Contemporary Hieroglyphs
The Friezes of Bob Clyatt
Bob Clyatt: A More Human Dwelling Place
Anthony Philip Fine Art
June 30 to July 30, 2017
This “Word” from the Bible translation came from the original Greek term, “Logos”, in earlier manuscripts. For much of the world today, this term, “Logos”, through which “all things are made” is a different entity entirely. The power structures of corporate capitalism have altered the world in their own omnipotent manner, reshaping the terrain and climate of the Earth itself. Rather than a messiah or savior, capitalism acts more like a chthonic god of destruction, swallowing the world to satiate its endless appetite. Its presence is hardly immaterial, of course; instead, it is made manifest through the countless objects it churns out, sells, renders obsolete, and buries out of sight
From this cycle fueled by manufactured desires of the masses emerges a new “logos”: “the word” that doesn’t have to be read to be understood and is instantly globally comprehensible. These transnational corporate logos have emerged as today’s hieroglyphs — sacred writing — with their meanings found not in language but in the global circulation of capital. Bob Clyatt’s relief sculptures prominently feature many such logos embedded in, or emerging from, the monotone white surfaces. In his recent show at Anthony Philip Fine Art in Bushwick Clyatt exhibited a body of work combining Hydrocal plaster and Carrara marble dust, cast in molds sculpted from clay. These compositions feature human figures juxtaposed alongside 3D-printed logos and objects. These reliefs merge the human form with the fragments of life evident under late stage capitalism, using a form and materiality recalling sacred friezes prevalent in earlier periods of art history.
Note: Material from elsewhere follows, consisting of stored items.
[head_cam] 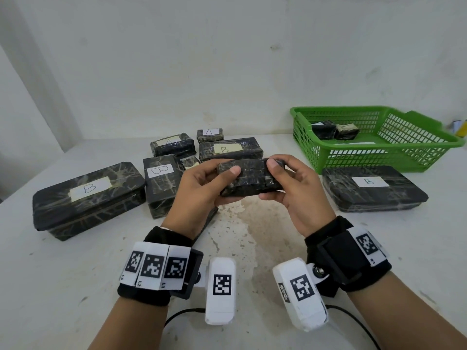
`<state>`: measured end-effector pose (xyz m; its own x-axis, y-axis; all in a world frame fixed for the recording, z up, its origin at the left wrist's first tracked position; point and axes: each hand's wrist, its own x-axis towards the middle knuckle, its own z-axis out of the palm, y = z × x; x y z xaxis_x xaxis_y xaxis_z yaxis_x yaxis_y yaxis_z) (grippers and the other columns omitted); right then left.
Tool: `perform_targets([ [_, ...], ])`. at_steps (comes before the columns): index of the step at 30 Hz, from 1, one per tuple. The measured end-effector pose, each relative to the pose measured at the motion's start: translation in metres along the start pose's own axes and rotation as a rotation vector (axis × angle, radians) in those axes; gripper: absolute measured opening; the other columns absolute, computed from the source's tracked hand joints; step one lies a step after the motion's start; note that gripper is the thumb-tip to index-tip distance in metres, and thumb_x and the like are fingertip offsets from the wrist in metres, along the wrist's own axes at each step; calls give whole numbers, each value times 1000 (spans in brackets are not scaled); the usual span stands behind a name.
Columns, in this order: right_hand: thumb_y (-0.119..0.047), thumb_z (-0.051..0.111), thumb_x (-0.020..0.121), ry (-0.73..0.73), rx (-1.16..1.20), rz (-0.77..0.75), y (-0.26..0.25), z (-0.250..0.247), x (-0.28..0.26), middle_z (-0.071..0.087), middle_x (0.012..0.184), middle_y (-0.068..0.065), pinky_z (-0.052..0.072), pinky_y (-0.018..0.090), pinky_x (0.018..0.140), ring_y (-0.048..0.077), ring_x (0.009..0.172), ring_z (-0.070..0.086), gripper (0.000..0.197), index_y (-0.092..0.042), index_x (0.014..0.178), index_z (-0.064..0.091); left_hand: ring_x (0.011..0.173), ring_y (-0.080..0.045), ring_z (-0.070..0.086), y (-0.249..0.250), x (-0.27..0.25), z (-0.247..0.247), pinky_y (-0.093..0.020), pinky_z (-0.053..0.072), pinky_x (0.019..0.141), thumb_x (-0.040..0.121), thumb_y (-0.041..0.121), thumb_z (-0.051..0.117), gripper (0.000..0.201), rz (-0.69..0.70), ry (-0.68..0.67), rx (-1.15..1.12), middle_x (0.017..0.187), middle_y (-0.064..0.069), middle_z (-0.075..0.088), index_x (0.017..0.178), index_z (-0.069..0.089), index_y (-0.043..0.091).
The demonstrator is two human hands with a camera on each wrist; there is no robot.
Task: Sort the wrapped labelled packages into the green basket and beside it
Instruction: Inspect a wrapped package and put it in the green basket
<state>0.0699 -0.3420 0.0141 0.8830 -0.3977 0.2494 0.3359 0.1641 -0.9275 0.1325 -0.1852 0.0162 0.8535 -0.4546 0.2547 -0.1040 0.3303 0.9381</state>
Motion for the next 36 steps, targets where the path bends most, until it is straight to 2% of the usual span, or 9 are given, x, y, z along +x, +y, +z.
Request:
perform_targets([
  [4, -32, 63, 88, -64, -14, 46, 1, 6, -4, 65, 90, -1, 58, 31, 58, 14, 83, 69, 20, -14, 97, 62, 79, -20, 73, -2, 1, -3, -36, 62, 64, 90, -2, 60, 14, 27, 59, 35, 82, -5, 74, 101, 68, 2],
  [8, -14, 63, 93, 40, -18, -26, 10, 9, -7, 66, 95, 8, 57, 28, 55, 18, 80, 70, 6, -12, 96, 59, 87, -23, 72, 0, -1, 0, -36, 63, 69, 89, 4, 63, 13, -10, 5, 42, 89, -7, 75, 102, 67, 4],
  [12, -10, 62, 94, 83, 37, 3, 9, 6, -5, 66, 91, 7, 55, 25, 51, 16, 73, 70, 3, -11, 95, 59, 100, -28, 71, 1, -4, 2, -36, 62, 77, 81, 15, 65, 35, -82, -82, -23, 110, -17, 72, 113, 64, 1],
  [15, -17, 64, 91, 3, 53, 61, 6, 7, -4, 67, 94, 6, 57, 26, 58, 15, 79, 70, 7, -13, 95, 59, 88, -24, 73, -2, -1, -1, -34, 62, 70, 89, -2, 60, 18, -48, -24, -7, 97, -13, 73, 106, 65, 3],
  [18, -29, 70, 78, -81, 61, 77, 6, 9, -5, 67, 102, 4, 58, 29, 69, 16, 90, 70, 27, -16, 100, 59, 82, -21, 73, -3, 0, -6, -31, 62, 66, 91, -7, 56, 19, -33, -11, -6, 87, -6, 73, 102, 66, 5],
  [23, -3, 66, 88, 11, 14, 11, 7, 4, -5, 67, 98, 10, 57, 25, 60, 17, 80, 70, 15, -12, 98, 59, 100, -27, 71, 0, -2, -2, -32, 62, 76, 84, 8, 62, 29, -75, -111, -68, 108, -11, 73, 113, 64, 7],
  [26, -3, 66, 89, 21, 74, 40, 4, 3, -3, 69, 93, 6, 56, 24, 59, 16, 78, 70, 14, -12, 97, 60, 103, -30, 70, 1, -3, 0, -34, 61, 79, 80, 11, 63, 44, -75, -112, -105, 115, -17, 70, 123, 61, 6],
  [30, -18, 68, 82, -65, 121, 61, 2, 5, -3, 69, 106, 5, 58, 26, 66, 15, 88, 70, 26, -13, 106, 60, 103, -30, 69, 3, -2, -3, -32, 62, 73, 78, 9, 64, 44, -41, -63, -130, 115, -18, 69, 121, 61, 3],
  [36, -1, 60, 93, -11, 55, -39, 2, 2, -2, 68, 101, 5, 55, 23, 59, 14, 83, 70, 17, -11, 106, 59, 111, -29, 67, 3, -1, -3, -38, 60, 82, 87, 12, 63, 35, -54, -139, -157, 120, -15, 69, 122, 61, 6],
])
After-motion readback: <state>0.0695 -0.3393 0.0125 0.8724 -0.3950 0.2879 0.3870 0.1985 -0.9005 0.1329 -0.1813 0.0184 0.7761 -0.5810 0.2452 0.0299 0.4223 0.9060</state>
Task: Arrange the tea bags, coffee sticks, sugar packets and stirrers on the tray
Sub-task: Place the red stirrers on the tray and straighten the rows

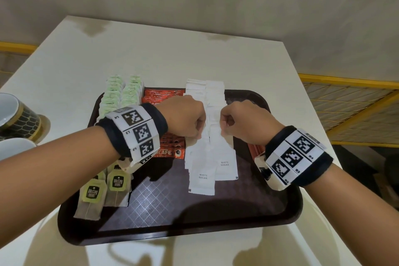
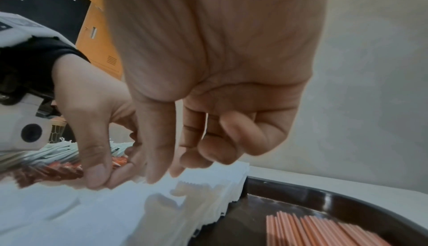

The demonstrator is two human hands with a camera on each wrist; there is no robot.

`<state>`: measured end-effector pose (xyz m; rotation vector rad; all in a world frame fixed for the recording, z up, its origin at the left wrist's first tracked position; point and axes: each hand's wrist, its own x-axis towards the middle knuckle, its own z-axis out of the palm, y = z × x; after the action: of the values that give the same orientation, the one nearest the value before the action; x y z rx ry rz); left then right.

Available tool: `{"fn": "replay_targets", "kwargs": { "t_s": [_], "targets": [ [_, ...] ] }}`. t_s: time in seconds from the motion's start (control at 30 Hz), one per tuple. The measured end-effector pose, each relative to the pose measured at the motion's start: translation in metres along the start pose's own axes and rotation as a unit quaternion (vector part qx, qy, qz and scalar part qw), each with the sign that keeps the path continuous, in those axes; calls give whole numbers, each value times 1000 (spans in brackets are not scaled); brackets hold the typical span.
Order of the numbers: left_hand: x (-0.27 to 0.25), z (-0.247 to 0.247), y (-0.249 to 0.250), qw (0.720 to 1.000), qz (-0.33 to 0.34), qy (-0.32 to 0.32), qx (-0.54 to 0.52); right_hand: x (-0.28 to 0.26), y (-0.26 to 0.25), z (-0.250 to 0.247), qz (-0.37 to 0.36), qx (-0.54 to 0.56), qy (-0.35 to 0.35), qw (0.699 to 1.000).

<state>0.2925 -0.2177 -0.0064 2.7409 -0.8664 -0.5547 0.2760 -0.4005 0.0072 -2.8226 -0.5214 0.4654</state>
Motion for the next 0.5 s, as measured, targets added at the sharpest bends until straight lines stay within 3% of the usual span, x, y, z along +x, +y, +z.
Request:
{"fn": "replay_targets", "kwargs": {
  "t_s": [0.5],
  "targets": [
    [0, -4, -2, 1000, -10, 20, 11, -23, 17, 1, 4, 76, 42, 996]
  ]
}}
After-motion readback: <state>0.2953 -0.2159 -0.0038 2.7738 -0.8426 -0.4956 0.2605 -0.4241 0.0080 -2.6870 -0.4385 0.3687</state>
Clyatt’s work isn’t purely figurative but often features the female human form in a prominent role. Cscape #27: Nice! — one of his deepest reliefs in the show — features a nude woman emerging from a niche — or is it a sarcophagus? — surrounded by toys, logos, and, another form of contemporary hieroglyphs, emojis. The figure is presented in such deep relief that she appears ready to break apart from the frieze from her own weight. She leaps from one abyss to another, from the solidity of plaster and marble towards thin air and an uncertain fate.
Another piece, Cscape #43 (Hanged Woman) presents the figure hanging upside down from a slender tree branch in a composition that recalls the iconic “Hanged Man” tarot card. The figure is made from ceramic and is surrounded by a halo of radiant lines. Beneath her head are fragmented logos and objects, recognizable yet incomplete, heaped together: reminiscent of a garbage pile. The fact that even a single letter — the “X” monogram from the “Exxon” logo — can immediately bring to mind the entire corporation behind it is evidence of the power that these logos hold.
Some works are devoid of figures: Cscape #48 (Rhizome 2) features logos and objects streaming in from outside the frame towards a pile-up in the center. The feeling of motion is amplified by the presence of lingering objects: power cables, phone cords, ropes, and chains direct the movement of the composition.. Sculpted into the piece are building-block shapes contrasted against a wavy background, recalling sand dunes at a bird’s-eye view. Comprised of buildings, earth, and streams, Cscape #48 takes on the quality of a landscape dominated by human artifice, a chaotic map of the shifting sands of commerce frozen in time, plaster, and marble.
Most of the work in the show embraces the milky white of Clyatt’s Hydrocal and marble concoction, but there are passages of color. Cscape #49 shows a jar spilling objects forth into a heap against a deep crimson ground. Cscape #32 features a smooth surface covered with rusty iron oxide punctured with multiple holes that characteristically reveal a hidden chaos beneath. The scene resembles a landfill riddled with sinkholes where the neglected detritus of capitalism breaks out of its tomb, but there is no resurrection possible here: just obsoletion and neglect.
This “More Human Dwelling Place” referenced in the title of Clyatt’s show isn’t a place you can find, it’s a location you have to create, a niche that you carve out of the world similar to the figures in his reliefs. Commerce accelerates, crashes, fragments, and coalesces around you, but like Clyatt’s figures your gaze is directed elsewhere. Where is this other place? Whether it’s toward something outside of this world of logos, or introspectively inward towards a quiet introspective moment amidst the maelstrom, wherever the gaze lands it must be a better place than this.